REQUIRED ACTION:
Retype the records below exactly as given, but only from the first line through the line with "purple upright card?", and without the pictures.

Saved data entries:
^^^^^^^^^^^^^^^^

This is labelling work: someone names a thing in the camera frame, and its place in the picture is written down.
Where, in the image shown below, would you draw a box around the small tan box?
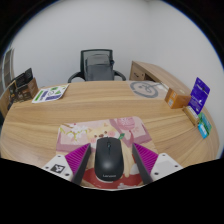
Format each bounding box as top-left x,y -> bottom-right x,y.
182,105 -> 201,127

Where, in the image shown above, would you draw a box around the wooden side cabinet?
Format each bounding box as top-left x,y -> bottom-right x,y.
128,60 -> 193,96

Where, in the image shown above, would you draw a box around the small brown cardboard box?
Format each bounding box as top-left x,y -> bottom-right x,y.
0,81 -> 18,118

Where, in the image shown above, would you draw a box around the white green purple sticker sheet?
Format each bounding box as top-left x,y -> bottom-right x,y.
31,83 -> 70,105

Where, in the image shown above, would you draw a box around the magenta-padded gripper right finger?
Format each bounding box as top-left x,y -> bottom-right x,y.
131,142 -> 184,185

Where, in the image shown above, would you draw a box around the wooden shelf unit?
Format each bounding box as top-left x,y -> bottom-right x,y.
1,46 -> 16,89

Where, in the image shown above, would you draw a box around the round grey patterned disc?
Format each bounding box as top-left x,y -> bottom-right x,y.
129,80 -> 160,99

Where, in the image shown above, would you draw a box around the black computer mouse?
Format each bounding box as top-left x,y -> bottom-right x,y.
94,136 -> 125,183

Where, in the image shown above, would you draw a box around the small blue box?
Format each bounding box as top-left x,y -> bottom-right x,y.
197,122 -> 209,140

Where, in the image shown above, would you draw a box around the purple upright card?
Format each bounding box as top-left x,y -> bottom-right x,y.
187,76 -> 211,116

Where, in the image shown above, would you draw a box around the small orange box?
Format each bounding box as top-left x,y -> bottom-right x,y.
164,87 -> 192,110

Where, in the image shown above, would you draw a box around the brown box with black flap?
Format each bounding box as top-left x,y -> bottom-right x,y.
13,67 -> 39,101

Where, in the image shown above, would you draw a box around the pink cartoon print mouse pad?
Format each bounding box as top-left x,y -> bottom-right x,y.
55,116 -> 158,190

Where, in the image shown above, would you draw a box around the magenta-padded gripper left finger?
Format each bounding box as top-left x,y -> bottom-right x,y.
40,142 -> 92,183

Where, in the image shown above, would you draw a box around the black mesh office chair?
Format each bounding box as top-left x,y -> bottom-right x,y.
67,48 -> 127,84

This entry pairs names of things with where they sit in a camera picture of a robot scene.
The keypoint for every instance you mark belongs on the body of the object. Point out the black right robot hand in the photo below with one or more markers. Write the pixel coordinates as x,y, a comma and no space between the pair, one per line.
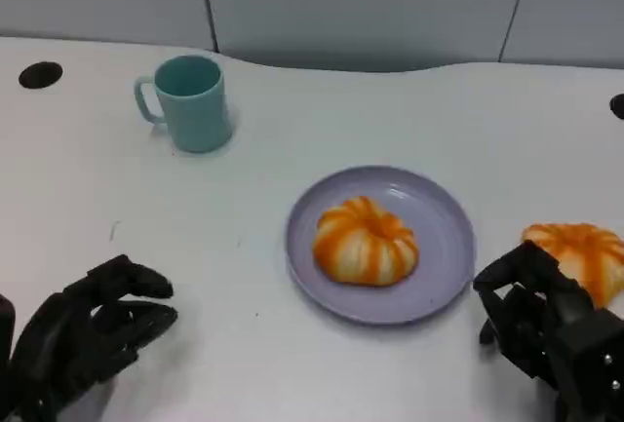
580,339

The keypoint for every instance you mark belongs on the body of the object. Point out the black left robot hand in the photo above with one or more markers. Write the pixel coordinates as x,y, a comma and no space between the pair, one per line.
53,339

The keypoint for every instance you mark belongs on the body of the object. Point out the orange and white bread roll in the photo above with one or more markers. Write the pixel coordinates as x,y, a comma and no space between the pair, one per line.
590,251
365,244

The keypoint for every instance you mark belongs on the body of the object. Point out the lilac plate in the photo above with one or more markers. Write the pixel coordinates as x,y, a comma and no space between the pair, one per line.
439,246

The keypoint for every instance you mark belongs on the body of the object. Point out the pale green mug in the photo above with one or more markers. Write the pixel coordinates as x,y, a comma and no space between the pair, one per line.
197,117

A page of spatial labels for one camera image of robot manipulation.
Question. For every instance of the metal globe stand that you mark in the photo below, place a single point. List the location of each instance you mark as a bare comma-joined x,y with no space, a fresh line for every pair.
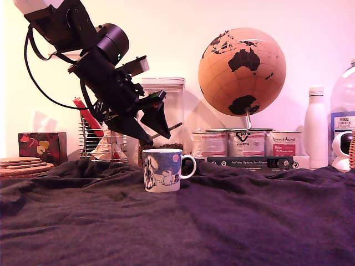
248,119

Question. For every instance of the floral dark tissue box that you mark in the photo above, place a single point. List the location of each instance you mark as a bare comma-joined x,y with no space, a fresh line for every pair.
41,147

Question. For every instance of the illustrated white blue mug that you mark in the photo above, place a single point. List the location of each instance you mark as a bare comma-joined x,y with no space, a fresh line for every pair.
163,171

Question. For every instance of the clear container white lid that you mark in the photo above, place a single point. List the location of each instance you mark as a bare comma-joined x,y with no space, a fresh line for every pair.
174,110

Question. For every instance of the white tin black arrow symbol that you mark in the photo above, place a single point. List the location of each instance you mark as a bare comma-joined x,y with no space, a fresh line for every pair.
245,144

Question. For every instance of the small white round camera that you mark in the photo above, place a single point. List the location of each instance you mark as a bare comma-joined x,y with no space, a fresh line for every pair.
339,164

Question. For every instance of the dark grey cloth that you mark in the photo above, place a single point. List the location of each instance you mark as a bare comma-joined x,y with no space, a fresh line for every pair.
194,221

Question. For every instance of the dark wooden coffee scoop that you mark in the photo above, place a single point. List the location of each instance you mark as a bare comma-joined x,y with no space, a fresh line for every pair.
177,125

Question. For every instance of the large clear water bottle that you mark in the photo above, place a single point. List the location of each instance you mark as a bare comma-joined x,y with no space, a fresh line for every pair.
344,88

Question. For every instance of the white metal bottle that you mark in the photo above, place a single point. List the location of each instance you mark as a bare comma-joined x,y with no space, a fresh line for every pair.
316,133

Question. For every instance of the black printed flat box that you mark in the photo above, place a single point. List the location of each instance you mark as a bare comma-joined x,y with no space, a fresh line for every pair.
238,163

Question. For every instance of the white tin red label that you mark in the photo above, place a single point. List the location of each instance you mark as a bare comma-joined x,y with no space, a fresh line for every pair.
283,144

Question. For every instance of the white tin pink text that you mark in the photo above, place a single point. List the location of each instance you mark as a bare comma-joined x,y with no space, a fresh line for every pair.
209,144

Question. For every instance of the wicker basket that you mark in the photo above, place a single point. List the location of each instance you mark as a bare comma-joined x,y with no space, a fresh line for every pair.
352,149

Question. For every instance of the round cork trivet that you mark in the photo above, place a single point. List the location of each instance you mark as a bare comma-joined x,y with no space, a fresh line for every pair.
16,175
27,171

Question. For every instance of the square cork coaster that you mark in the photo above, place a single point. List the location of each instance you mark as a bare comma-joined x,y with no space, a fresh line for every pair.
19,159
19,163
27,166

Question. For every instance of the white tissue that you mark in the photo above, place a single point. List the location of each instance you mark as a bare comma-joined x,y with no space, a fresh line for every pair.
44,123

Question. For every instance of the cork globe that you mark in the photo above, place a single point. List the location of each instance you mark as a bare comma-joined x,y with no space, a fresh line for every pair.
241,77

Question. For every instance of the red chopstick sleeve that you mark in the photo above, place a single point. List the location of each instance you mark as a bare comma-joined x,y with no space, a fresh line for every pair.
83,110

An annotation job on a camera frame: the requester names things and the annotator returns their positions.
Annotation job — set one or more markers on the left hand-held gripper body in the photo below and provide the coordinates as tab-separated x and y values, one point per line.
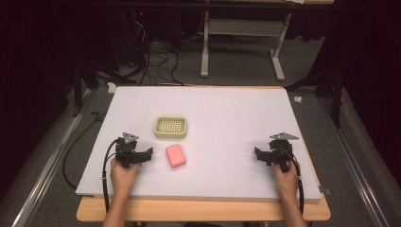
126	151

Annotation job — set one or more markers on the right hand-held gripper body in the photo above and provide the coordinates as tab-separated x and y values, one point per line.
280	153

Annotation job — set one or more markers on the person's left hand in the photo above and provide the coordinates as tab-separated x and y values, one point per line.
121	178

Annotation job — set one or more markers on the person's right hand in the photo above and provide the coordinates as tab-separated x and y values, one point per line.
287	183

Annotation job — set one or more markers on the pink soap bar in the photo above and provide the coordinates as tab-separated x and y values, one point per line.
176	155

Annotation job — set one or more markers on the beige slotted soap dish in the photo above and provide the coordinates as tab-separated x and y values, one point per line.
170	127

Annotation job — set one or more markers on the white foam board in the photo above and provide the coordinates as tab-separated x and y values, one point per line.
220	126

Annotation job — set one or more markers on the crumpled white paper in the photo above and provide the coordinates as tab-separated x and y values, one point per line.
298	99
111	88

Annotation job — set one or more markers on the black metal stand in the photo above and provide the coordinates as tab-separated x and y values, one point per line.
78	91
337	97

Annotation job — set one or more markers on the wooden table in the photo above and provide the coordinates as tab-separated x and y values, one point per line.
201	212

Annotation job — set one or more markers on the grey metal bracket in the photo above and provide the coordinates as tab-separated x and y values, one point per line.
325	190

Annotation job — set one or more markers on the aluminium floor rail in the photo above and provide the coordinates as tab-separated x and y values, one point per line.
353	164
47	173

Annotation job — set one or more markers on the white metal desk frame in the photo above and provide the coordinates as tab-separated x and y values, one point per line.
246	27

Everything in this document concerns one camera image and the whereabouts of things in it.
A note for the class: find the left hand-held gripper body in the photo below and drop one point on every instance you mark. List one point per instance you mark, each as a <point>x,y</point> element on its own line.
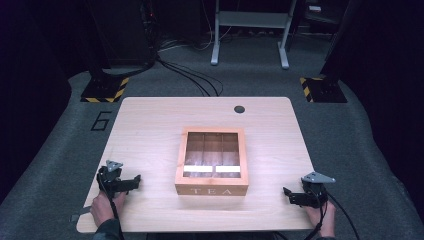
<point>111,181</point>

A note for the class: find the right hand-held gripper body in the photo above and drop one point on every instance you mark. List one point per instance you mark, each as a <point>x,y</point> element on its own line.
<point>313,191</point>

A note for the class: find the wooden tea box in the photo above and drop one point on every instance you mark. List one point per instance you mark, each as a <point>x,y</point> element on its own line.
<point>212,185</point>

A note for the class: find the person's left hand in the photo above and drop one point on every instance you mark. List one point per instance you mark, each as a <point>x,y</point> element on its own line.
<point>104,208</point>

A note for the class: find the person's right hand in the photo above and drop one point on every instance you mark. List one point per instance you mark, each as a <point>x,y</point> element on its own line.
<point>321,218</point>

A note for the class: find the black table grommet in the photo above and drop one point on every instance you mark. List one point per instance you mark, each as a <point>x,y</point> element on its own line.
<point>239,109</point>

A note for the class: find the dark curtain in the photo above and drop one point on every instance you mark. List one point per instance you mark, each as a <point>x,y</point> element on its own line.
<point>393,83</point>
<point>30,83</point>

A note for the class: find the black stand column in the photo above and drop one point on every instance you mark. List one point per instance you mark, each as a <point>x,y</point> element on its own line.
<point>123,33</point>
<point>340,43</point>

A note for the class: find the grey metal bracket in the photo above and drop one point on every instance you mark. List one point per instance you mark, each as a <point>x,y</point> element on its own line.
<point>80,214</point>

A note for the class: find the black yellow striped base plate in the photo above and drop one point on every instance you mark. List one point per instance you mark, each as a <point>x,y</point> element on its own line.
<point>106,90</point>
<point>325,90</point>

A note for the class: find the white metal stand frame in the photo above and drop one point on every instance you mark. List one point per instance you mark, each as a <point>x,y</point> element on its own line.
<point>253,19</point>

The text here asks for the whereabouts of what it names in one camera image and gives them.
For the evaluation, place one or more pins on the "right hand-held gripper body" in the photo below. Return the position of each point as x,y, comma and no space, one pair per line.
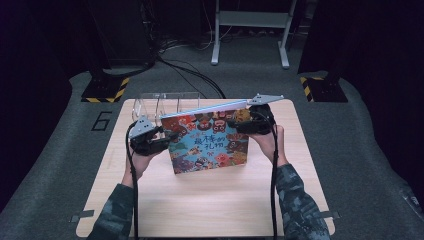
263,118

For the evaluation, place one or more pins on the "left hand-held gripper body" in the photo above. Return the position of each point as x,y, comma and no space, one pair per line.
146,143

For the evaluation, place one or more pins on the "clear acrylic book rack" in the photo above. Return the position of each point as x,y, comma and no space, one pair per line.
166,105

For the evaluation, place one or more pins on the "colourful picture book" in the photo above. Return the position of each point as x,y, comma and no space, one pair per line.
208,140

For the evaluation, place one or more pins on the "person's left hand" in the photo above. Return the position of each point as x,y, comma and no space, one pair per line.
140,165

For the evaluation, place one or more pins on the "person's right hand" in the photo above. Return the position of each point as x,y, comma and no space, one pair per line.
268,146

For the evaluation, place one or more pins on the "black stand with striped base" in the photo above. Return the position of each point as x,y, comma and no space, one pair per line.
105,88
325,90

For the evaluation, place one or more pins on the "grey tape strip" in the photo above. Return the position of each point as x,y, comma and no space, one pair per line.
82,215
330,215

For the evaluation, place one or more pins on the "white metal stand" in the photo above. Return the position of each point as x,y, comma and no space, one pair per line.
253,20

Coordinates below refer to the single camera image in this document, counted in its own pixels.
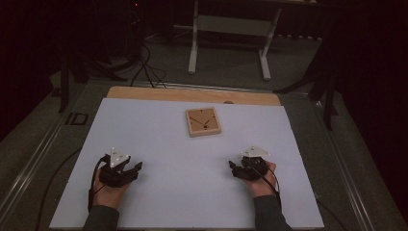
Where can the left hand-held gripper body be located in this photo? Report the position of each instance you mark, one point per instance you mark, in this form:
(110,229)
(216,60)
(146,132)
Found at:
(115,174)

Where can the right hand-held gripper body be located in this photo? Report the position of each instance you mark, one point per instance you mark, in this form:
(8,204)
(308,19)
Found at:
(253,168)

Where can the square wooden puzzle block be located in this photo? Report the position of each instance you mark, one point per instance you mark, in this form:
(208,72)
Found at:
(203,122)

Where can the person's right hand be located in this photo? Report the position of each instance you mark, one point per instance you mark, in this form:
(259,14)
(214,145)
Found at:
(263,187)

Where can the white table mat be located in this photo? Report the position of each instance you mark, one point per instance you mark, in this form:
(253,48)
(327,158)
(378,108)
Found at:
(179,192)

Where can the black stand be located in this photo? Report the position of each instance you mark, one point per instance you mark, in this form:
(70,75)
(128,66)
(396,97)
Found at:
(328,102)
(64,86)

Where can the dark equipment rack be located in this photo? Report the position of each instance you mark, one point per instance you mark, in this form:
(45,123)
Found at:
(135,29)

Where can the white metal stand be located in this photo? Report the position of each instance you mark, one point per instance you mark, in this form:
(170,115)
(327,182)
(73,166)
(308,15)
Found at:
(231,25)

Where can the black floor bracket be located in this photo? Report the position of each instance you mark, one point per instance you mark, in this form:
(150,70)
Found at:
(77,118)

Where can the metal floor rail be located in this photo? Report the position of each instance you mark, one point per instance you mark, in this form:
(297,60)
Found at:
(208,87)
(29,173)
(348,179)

^^^^^^^^^^^^^^^^

TASK SOLUTION:
This is labelling work: someone names a thing in the camera frame, and its place in the picture is written down.
Where, in the image shown below, would you draw a box around the small tan box?
Format each bounding box as top-left x,y -> bottom-right x,y.
182,105 -> 201,127

Where, in the image shown above, would you draw a box around the wooden side cabinet?
Format each bounding box as top-left x,y -> bottom-right x,y.
128,60 -> 193,96

Where, in the image shown above, would you draw a box around the small brown cardboard box?
Format each bounding box as top-left x,y -> bottom-right x,y.
0,81 -> 18,118

Where, in the image shown above, would you draw a box around the white green purple sticker sheet?
Format each bounding box as top-left x,y -> bottom-right x,y.
31,83 -> 70,105

Where, in the image shown above, would you draw a box around the magenta-padded gripper right finger?
Format each bounding box as top-left x,y -> bottom-right x,y.
131,142 -> 184,185

Where, in the image shown above, would you draw a box around the wooden shelf unit?
Format each bounding box as top-left x,y -> bottom-right x,y.
1,46 -> 16,89

Where, in the image shown above, would you draw a box around the round grey patterned disc?
Format each bounding box as top-left x,y -> bottom-right x,y.
129,80 -> 160,99

Where, in the image shown above, would you draw a box around the black computer mouse?
Format each bounding box as top-left x,y -> bottom-right x,y.
94,136 -> 125,183

Where, in the image shown above, would you draw a box around the small blue box?
Format each bounding box as top-left x,y -> bottom-right x,y.
197,122 -> 209,140

Where, in the image shown above, would you draw a box around the purple upright card?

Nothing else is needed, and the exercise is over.